El BBVA no podrá integrar al Sabadell durante al menos tres años
El Gobierno ha autorizado la OPA del BBVA sobre el Banc Sabadell, pero impone como condición principal que no se materialice la fusión entre ambas entidades en los próximos tres años. Así lo ha decidido el Consejo de Ministros, alegando la necesidad de preservar el interés general.
Aunque el Banco Central Europeo (BCE) ya había dado su aprobación, y la Comisión Nacional de los Mercados y la Competencia (CNMC) había recogido garantías del BBVA para no perjudicar el acceso al crédito de familias y empresas, el Gobierno ha añadido nuevos requisitos a propuesta de los ministerios de Economía y Trabajo, y con el respaldo de Sumar, Junts y ERC.
Autonomía operativa durante tres años como condición clave
El ministro de Economía, Carlos Cuerpo, ha detallado que se autoriza la operación siempre que el Banco Sabadell conserve su personalidad jurídica, su patrimonio separado y su autonomía de gestión durante un periodo mínimo de tres años. Esta exigencia responde a la necesidad de proteger cinco principios fundamentales:
- Apoyo financiero a las pymes
- Autonomía en la gestión de recursos humanos
- Mantenimiento de la obra social y la política de vivienda
- Fomento de la I+D tecnológica
- Cohesión territorial mediante la conservación de la red de oficinas
Más allá de la competencia: preservar el interés general
Estas condiciones trascienden el ámbito puramente competitivo y buscan garantizar un modelo bancario equilibrado, con sensibilidad hacia la cohesión territorial y el mantenimiento del empleo. El Gobierno ha recalcado que estas exigencias se basan en criterios de proporcionalidad y equilibrio, y que cuentan con respaldo jurídico tanto a nivel nacional como por el Tribunal de Justicia de la Unión Europea (TJUE).
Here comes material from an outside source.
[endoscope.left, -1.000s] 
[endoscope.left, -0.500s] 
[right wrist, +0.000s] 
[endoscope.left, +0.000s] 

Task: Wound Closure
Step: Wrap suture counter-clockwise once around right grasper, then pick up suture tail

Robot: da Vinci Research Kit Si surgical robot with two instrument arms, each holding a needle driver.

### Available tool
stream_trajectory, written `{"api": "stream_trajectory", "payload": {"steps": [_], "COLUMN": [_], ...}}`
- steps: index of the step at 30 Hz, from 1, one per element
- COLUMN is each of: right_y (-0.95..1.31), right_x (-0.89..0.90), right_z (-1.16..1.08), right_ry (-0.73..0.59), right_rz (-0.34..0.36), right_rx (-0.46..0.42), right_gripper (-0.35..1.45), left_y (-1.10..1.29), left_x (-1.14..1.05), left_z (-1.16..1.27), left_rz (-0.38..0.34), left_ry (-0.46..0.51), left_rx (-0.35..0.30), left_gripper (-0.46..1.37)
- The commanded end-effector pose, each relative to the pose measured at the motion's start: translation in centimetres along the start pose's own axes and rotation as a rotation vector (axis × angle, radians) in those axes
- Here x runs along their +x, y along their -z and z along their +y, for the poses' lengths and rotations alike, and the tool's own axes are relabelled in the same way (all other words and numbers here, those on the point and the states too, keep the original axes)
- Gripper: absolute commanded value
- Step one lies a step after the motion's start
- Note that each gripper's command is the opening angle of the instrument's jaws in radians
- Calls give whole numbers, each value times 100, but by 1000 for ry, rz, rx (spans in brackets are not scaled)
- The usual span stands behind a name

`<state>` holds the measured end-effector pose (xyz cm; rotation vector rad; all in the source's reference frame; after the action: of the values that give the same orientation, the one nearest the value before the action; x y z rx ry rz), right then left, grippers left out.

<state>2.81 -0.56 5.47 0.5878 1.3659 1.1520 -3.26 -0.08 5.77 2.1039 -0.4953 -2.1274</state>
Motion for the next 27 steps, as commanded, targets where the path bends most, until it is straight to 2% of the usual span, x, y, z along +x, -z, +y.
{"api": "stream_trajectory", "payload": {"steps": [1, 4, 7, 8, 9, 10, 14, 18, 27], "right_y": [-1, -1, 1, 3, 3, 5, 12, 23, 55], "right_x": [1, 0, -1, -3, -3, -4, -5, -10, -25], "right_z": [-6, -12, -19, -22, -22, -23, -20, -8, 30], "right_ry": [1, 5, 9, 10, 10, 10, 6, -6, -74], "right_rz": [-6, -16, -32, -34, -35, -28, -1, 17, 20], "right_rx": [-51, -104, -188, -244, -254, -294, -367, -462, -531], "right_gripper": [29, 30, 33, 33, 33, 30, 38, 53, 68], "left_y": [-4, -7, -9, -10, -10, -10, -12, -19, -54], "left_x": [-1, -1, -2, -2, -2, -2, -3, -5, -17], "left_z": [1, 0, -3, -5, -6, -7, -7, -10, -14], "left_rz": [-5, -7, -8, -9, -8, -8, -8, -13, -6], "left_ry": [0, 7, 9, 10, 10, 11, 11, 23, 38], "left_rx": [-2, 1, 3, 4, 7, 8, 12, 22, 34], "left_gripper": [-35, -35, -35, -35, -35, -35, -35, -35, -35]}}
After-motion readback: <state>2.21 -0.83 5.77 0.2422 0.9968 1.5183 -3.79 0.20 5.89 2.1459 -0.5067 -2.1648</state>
Informes de control para supervisar el cumplimiento
Para verificar que se cumplen las condiciones impuestas, el BBVA deberá presentar dos informes entre los dos y seis meses antes de finalizar el segundo año de vigencia de la medida:
Un informe de situación, donde se explique cómo se ha garantizado la gestión autónoma y su impacto en los criterios de interés general.
Un plan estructural a futuro, que detalle cómo afectará la estrategia conjunta de BBVA y Sabadell a estos mismos criterios.
En función de estos documentos, el Gobierno podrá decidir si extiende la vigencia de las condiciones otros dos años, hasta completar un total de cinco.
Revisión de condiciones y decisión final
Con las nuevas condiciones sobre la mesa, el BBVA deberá reevaluar la viabilidad de la operación, algo que su presidente, Carlos Torres, daba por hecho. El banco también deberá coordinarse con la CNMV, especialmente si necesita modificar los términos financieros de la oferta.
Una vez validados los cambios, el BBVA podrá publicar su oferta definitiva a través del llamado “folleto”, dando inicio al plazo de aceptación, que puede oscilar entre 15 y 70 días. Durante ese periodo, el Consejo de Administración del Sabadell deberá pronunciarse oficialmente, y el BBVA podría mejorar la oferta, pero nunca reducirla.
Si al final del proceso alcanza el 49,3% de las acciones, la OPA se considerará exitosa y el BBVA podrá ejecutar la compra.
La posible venta del TSB: un factor adicional en juego
En medio de todo este proceso, el Sabadell ha reconocido que ha recibido interés por su filial británica, TSB, lo que añade incertidumbre a la operación. La venta de esta filial, valorada por el BBVA en su oferta, podría reducir el atractivo de la OPA.
Desde el BBVA, Carlos Torres ha calificado esta venta como un movimiento “confuso”, cuestionando si se trata de una estrategia para entorpecer la operación. La CNMV investiga si el Sabadell podría estar incumpliendo su “deber de pasividad”, aunque hasta ahora no ha encontrado indicios de irregularidad.
El BBVA mantiene la posibilidad legal de retirar su oferta si se alteran significativamente las condiciones originales, como la pérdida del TSB o la dureza de las restricciones del Gobierno. Aun así, Torres cree que este escenario es poco probable y sigue confiando en que la operación saldrá adelante.
Inicialmente, el proceso de aceptación podría comenzar en julio, pero si hay demoras, el calendario podría desplazarse a septiembre. En cualquier caso, serán los accionistas del Sabadell quienes tendrán la última palabra sobre el futuro de esta fusión bancaria.